Imagine with me for a moment?
You are just relaxing on your sofa or taking a stroll down a city street, and you catch the smell of fresh-baked, chocolate-chip cookies.
What do you feel?
What thoughts are coming to your mind?
If you are like many people, the scent might make you feel all warm and cozy inside. Your memory might go to your beloved grandmother who served you up a batch on a pretty plate each Sunday and topped it off with a cool glass of milk on the side, or you might think of walking down Main Street in Disney World when Nestle’s used to pump out the chocolatey good scent that wafted through the warm air on your summer vacation. Awe, bliss.
Would it be surprising for you to find out that some people experience those very same aromas that you find pleasant as awful, painful sensations in their bodies? To someone else, that cookie smell might bring memories of being physically beaten by a parent for a bad grade and then sent to bed without dessert, or the desolate feeling of being all alone in the world when a caregiver died, and everyone brought over cookies to try to comfort the family. The child beaten and sent to his room may have loved cookies before, but now they may feel rage whenever that scent is around. The child who lost a caregiver may never want to touch a chocolate chip cookie again out of fear that she’ll start crying and never be able to stop.
Things Don’t Cause Pain, But The Meaning We Attach to Them Can
It’s not the event, thing, person, or place itself so much as the meaning that the “trigger” has on our internal representation of what that means. Feelings, thoughts, and memories are made up of chemical reactions flowing through our bodies, but the meaning that we ascribe to those chemical sensations, both those in our awareness and those outside of our consciousness impact us.
Triggers can be anything, can come out of seemingly nowhere, and can rattle you to your emotional core.
Someone might be involved in a police chase and feel exhilarated because it reminds them of a time they “pulled one over” on the cops and now feel the adrenaline rush of wanting to do it again. However, for most of us, being pulled over by the police likely brings the rush of feelings more like a punch in the stomach and a sense of needing to vomit, as we remember that feeling of “getting in trouble” and having to be “punished.”
Our triggers are powerful, and they can feel awful. Often, triggers are indicators that there has been a threat to our safety or even to our survival in the past, and they are trying to warn us that a situation now feels the same way and may pose a threat to us again.

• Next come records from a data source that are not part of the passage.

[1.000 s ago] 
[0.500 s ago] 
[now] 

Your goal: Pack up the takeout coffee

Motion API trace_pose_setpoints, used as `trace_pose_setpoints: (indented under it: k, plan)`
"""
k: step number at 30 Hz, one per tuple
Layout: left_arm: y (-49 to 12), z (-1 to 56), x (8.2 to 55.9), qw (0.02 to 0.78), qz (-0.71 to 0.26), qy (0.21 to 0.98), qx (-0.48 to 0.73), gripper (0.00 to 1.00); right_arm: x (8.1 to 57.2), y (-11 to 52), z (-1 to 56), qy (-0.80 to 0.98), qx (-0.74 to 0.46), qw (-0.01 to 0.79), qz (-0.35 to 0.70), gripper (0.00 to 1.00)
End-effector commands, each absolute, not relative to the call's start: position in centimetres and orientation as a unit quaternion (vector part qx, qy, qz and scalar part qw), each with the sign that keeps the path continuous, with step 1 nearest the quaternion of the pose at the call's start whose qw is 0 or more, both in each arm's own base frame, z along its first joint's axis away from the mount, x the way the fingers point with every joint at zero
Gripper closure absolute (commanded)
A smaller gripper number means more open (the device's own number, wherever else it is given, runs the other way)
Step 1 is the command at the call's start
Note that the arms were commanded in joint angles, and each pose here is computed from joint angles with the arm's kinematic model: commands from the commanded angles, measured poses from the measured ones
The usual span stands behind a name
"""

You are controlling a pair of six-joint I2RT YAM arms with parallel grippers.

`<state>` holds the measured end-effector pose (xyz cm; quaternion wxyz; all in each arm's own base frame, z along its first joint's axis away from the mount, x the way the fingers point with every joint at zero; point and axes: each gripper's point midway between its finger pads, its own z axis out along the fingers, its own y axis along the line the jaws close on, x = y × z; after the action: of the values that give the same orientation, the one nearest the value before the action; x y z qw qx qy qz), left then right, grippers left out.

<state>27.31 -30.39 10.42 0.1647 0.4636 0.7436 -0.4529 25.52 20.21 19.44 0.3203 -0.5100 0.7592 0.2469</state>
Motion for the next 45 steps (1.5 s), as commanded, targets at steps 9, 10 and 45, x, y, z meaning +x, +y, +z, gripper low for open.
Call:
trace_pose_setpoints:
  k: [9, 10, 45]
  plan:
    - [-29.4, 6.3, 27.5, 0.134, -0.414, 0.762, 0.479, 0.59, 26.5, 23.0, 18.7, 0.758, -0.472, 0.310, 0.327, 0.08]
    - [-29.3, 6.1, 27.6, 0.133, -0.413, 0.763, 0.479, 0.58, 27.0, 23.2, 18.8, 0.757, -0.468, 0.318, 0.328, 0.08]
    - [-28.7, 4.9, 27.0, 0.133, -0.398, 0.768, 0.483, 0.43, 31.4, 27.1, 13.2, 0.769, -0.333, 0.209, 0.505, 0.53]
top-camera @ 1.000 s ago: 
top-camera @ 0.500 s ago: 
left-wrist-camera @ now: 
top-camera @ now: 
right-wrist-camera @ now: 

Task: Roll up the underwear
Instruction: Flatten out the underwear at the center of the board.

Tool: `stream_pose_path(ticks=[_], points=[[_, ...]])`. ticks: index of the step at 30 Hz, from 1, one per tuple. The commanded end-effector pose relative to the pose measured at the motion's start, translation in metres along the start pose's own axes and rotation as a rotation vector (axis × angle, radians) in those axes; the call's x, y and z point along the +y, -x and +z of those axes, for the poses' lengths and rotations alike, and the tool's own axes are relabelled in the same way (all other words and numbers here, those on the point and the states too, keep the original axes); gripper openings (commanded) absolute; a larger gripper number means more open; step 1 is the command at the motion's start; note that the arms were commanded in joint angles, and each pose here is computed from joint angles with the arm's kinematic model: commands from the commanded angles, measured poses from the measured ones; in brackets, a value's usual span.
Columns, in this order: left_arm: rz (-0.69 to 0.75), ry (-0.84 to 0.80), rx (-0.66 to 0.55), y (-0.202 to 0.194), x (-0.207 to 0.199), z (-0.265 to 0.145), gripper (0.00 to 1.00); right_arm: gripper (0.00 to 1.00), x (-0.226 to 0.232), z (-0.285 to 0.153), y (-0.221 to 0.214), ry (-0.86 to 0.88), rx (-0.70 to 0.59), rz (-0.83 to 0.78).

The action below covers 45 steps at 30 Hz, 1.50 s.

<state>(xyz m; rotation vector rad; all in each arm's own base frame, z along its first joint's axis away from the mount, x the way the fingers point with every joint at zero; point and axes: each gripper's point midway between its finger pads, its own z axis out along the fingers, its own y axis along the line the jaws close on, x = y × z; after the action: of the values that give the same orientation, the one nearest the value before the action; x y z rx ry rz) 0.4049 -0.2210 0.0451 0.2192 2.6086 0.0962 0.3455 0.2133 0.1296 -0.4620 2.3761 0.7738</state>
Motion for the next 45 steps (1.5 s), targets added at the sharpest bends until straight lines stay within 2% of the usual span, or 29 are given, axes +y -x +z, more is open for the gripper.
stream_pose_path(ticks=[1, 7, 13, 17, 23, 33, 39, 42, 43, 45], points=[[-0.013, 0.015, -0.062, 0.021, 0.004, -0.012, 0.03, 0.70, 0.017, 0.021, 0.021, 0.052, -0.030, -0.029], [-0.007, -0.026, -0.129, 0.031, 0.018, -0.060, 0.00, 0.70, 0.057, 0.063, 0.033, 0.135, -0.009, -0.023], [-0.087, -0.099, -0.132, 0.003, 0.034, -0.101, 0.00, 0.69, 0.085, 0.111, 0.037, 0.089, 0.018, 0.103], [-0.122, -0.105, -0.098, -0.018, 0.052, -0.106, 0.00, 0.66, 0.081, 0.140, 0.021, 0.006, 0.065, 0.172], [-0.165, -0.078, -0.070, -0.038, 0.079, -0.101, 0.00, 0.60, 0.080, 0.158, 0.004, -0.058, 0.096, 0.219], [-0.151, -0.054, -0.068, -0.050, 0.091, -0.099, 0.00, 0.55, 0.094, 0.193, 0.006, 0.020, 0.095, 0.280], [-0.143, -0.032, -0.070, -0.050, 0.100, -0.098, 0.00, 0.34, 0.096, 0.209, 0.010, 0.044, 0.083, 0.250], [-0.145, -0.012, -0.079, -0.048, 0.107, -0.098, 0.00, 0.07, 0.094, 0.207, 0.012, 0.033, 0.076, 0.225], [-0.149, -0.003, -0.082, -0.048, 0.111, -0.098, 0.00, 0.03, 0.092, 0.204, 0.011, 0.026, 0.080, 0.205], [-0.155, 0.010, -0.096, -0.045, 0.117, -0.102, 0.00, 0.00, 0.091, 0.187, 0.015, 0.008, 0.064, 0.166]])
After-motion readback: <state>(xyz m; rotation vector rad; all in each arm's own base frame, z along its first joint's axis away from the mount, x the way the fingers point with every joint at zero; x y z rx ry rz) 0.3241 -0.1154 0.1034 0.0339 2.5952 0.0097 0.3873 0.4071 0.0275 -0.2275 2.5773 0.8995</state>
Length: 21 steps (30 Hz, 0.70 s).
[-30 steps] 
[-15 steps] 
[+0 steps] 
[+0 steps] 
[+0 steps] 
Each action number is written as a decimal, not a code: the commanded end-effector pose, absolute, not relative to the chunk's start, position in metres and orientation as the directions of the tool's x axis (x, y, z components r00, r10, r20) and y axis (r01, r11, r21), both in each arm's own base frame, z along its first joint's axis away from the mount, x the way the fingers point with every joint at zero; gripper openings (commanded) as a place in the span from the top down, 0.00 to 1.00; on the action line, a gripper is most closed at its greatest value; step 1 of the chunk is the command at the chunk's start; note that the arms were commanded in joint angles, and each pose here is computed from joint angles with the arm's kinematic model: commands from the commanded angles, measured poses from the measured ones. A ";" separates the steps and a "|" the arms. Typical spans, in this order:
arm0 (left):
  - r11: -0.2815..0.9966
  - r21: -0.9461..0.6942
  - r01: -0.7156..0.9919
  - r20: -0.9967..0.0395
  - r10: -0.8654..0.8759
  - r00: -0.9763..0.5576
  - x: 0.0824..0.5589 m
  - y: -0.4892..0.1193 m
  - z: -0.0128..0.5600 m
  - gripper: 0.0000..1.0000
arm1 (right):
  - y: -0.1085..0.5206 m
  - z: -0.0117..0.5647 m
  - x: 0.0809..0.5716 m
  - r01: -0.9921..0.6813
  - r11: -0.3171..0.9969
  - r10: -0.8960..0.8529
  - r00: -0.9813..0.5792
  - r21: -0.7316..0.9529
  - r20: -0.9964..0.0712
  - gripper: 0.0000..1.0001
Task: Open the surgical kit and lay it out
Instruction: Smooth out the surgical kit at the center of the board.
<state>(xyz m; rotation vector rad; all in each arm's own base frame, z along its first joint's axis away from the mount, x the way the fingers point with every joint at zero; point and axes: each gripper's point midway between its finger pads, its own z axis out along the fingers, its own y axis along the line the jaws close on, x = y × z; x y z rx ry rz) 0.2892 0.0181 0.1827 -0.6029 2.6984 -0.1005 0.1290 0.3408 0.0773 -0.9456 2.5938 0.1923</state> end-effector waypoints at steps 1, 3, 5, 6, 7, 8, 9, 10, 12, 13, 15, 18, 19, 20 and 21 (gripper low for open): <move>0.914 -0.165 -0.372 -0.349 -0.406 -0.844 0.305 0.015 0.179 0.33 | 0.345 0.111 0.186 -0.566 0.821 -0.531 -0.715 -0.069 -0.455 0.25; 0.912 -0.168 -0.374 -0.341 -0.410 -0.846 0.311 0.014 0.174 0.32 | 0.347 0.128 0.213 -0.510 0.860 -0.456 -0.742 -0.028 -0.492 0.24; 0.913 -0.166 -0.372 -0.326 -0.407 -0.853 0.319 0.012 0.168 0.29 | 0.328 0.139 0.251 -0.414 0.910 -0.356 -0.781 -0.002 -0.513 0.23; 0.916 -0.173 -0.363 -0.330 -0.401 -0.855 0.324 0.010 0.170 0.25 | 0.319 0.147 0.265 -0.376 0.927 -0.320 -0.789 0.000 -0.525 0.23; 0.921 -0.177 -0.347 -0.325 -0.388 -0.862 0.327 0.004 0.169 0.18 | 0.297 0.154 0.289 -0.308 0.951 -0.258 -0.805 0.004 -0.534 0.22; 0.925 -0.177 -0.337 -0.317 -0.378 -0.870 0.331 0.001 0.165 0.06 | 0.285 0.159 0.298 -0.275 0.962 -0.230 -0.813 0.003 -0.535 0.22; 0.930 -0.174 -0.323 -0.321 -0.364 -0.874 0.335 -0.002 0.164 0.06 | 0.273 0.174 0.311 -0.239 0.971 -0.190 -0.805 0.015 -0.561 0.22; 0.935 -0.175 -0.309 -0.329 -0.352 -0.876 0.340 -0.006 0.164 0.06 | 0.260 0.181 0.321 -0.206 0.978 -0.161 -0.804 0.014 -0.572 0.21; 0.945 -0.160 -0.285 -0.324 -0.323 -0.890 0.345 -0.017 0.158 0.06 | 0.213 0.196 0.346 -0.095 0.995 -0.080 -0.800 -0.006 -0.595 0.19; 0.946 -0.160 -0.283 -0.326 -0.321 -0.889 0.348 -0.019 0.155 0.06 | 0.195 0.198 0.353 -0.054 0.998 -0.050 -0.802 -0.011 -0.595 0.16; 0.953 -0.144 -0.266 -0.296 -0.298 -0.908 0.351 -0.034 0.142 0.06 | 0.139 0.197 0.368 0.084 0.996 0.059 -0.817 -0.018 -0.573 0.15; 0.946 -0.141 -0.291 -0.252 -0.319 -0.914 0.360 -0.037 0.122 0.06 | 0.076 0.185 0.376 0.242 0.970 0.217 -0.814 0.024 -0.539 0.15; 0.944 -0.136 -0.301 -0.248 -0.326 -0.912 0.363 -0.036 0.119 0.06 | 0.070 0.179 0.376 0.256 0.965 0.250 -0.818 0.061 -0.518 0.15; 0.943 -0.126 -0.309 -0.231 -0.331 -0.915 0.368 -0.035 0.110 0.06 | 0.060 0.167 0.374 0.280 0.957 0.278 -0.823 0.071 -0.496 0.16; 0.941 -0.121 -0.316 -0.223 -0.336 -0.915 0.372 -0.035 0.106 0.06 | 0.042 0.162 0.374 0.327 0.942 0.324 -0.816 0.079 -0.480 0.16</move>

These sensations are trauma triggers. Trauma triggers can be especially prevalent in people suffering from the effects of Post-Traumatic Stress Disorder (PTSD). The good news is that those triggers are there trying to help us find our way to safety, protection, and healing. The bad news is that they often make us feel lousy, distract our thoughts from what we want to be focusing on, and basically make us feel mentally and/or emotionally out of sorts.
EMDR Can Help
However, there is more good news. Eye Movement Reprocessing and Desensitization (EMDR), a therapeutic treatment protocol, has been proven to help people overcome these awful sensations caused by trauma triggers.
If you find yourself experiencing unpleasant flashbacks, intrusive memories, anxious feelings, or racing thoughts, you might be a good candidate for EMDR, so feel free to reach out to us at (531) 444-1963 or info@omahatraumatherapy.com if you’d like more information about how this might be a possible help to you.
3 Calming Techniques You Can Do At Home
Here are three techniques that you can try at home to calm yourself after experiencing an unpleasant emotional trigger:
1) Focus intensely on something physical in your present environment. Observe it. Notice its color, its shape, its texture. Then, do this for four more objects.
2) Take a deep breath in, and hold it for five seconds. Release it for ten seconds. Repeat three times.
3) Try to identify exactly what it was that triggered you. Was it a word, someone’s action, a place, a smell, a sound? Ask yourself what that trigger reminded you of. Then, ask yourself what meaning you consciously or subconsciously gave to that trigger. Finally, attempt to tell yourself a new, present-day truth. Example: “I smelled chocolate chip cookies, and it reminded me of my dad beating me, but I am an adult now, and I would report my dad to the police if he ever did that to me again. That is in the past, and I am safe now.”